> TASK DETAILS
In the entries below, work out how many lines include "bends", and write only that number.

> SUPPLIED MATERIAL

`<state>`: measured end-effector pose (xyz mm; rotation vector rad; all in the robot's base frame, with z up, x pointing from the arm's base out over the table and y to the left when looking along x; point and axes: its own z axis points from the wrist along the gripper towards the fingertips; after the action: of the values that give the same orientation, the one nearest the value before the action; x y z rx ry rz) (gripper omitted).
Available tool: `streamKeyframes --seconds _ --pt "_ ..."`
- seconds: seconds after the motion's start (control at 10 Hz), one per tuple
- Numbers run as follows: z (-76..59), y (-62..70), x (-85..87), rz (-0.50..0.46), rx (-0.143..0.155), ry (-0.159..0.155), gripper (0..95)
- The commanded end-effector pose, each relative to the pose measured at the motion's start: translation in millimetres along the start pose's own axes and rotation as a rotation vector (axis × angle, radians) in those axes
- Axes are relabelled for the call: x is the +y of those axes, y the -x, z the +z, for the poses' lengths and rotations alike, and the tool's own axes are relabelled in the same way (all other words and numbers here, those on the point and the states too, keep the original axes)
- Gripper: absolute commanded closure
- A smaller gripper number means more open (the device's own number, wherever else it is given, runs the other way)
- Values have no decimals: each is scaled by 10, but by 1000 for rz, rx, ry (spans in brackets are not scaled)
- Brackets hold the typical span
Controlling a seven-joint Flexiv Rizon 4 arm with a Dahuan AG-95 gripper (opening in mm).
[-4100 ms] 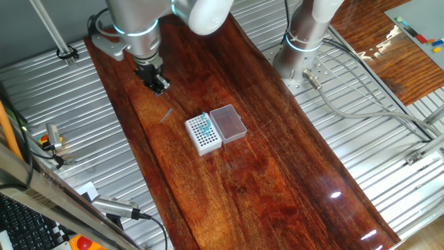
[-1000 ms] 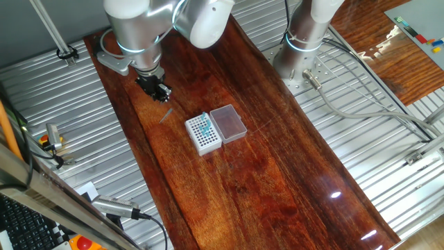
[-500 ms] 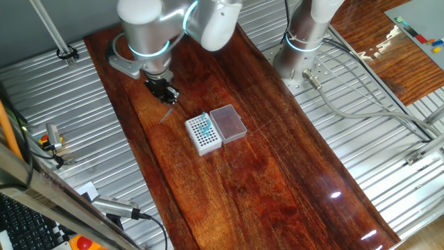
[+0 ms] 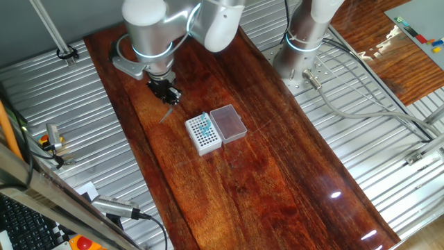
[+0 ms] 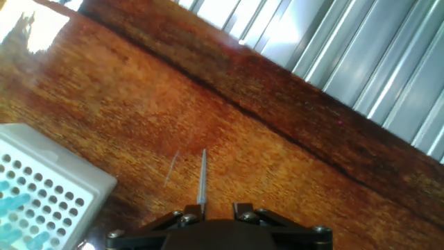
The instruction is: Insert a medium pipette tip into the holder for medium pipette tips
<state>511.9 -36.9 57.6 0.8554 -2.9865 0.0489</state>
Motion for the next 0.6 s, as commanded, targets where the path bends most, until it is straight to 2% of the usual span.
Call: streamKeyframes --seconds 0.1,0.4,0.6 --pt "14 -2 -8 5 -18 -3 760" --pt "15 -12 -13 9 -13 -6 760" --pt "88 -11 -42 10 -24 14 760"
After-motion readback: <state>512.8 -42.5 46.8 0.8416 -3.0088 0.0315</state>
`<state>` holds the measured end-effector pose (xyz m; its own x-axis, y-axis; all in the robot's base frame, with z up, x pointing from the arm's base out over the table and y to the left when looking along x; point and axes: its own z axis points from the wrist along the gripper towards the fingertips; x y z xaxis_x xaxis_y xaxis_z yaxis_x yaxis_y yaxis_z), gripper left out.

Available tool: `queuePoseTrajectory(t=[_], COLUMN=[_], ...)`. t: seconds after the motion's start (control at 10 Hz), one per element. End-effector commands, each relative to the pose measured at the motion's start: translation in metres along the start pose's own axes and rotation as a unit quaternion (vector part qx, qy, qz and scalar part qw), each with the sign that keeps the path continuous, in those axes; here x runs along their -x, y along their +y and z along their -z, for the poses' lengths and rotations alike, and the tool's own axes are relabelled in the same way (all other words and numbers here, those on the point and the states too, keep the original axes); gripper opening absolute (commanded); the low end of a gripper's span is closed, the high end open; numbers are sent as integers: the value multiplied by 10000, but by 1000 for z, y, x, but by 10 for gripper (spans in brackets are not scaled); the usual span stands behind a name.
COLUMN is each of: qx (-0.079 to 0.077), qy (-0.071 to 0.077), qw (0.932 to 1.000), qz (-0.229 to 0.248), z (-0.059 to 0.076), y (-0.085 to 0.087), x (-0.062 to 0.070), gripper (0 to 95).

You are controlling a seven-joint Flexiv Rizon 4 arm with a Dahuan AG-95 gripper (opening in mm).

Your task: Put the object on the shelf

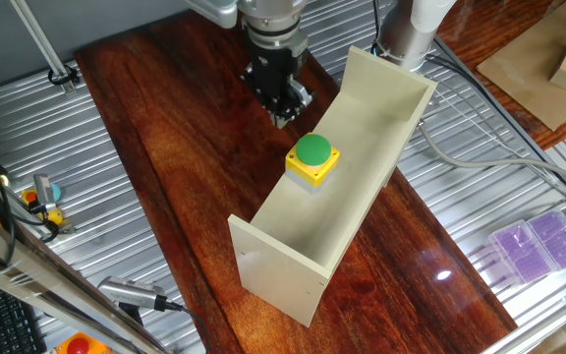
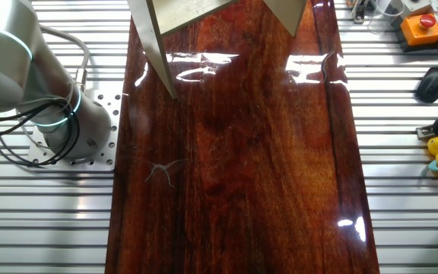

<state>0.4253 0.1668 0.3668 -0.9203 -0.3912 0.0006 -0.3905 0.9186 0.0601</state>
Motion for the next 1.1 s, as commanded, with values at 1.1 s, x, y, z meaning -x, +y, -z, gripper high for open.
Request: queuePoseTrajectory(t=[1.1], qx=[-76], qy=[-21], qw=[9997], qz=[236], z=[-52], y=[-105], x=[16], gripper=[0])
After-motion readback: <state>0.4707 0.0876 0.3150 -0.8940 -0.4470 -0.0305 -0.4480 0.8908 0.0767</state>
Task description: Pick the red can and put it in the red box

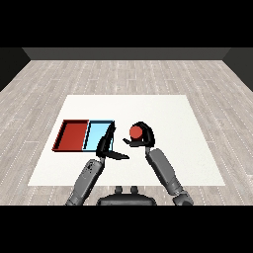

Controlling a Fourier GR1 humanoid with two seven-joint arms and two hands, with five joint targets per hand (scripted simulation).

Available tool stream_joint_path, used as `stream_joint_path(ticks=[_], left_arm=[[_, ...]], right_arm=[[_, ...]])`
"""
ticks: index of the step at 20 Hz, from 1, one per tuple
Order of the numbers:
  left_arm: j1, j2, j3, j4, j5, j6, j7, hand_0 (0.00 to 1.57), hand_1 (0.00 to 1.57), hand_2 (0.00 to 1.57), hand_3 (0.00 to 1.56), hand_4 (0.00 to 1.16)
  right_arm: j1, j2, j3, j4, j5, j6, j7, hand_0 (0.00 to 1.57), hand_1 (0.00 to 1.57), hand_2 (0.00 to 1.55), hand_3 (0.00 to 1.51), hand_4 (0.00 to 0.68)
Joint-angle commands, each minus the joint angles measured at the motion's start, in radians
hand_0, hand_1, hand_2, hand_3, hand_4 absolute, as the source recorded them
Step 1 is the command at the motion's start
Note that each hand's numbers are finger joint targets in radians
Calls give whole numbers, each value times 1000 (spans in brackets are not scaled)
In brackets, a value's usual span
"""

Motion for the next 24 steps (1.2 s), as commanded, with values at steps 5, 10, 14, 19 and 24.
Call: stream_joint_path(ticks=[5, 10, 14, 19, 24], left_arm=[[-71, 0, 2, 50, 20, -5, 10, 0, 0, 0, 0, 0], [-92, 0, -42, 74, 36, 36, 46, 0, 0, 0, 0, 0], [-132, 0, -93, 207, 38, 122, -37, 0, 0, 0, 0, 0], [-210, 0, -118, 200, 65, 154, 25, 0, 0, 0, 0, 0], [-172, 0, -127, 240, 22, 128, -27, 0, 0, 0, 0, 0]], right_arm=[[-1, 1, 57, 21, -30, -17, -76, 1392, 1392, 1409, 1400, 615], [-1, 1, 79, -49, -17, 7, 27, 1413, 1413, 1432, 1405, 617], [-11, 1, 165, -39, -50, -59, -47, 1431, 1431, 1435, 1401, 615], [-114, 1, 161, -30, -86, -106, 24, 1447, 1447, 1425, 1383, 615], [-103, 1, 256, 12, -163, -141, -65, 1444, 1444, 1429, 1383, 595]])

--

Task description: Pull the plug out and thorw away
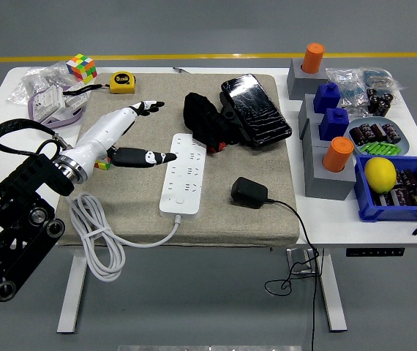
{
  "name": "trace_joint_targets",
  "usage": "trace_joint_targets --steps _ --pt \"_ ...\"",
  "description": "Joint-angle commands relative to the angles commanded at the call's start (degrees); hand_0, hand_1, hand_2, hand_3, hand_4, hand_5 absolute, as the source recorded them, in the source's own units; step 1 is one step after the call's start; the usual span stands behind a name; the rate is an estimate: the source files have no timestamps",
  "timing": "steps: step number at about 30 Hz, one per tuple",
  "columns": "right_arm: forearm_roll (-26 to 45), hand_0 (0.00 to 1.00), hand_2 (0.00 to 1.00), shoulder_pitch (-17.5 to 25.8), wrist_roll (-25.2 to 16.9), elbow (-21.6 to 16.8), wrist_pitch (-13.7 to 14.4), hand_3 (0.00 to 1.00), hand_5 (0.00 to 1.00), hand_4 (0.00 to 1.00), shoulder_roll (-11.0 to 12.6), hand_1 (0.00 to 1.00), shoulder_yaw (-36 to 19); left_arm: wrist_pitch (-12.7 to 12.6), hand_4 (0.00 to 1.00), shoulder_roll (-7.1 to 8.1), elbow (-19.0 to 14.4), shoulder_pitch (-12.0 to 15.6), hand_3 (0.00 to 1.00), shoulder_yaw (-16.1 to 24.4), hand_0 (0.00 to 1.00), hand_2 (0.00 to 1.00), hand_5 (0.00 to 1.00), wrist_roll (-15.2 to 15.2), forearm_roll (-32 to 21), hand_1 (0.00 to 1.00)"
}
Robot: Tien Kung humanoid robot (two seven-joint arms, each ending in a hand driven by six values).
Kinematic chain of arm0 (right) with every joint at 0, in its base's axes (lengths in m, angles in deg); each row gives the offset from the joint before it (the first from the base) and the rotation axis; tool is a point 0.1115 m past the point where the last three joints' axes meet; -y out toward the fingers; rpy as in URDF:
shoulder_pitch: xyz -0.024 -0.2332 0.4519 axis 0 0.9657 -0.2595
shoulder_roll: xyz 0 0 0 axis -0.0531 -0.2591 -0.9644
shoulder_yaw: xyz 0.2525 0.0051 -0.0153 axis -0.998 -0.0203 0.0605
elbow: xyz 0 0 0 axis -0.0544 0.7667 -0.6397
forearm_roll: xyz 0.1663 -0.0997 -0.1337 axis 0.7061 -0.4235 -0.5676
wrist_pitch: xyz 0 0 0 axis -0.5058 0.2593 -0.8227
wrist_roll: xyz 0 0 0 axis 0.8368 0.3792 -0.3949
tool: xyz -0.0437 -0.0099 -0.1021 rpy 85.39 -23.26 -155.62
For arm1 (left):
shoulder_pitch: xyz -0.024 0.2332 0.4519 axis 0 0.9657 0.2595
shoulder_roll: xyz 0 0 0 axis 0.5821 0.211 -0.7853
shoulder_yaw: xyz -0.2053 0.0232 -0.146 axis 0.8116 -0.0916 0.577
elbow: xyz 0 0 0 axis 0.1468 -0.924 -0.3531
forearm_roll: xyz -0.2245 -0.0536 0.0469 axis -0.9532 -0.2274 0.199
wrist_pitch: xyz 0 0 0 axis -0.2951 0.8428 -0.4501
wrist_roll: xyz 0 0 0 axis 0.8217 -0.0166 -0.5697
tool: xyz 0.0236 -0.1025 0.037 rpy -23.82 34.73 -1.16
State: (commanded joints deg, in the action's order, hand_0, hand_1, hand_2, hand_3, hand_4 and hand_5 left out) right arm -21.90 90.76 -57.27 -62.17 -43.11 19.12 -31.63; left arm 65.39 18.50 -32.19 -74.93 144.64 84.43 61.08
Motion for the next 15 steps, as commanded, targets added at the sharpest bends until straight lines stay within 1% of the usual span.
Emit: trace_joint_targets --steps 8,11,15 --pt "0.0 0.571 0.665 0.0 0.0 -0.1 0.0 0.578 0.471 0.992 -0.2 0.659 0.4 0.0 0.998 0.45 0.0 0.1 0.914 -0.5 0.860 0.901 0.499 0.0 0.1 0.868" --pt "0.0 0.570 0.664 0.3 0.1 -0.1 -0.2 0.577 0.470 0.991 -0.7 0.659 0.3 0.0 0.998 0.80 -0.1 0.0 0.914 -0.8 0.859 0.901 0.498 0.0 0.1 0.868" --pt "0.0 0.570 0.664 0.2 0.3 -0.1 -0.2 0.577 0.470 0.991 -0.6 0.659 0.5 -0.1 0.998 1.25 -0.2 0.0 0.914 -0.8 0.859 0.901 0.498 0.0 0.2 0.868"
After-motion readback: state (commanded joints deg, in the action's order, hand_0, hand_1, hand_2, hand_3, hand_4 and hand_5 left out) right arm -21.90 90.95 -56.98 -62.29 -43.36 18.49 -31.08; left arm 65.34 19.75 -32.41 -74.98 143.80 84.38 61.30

> OUTPUT FOR THIS EXERCISE
2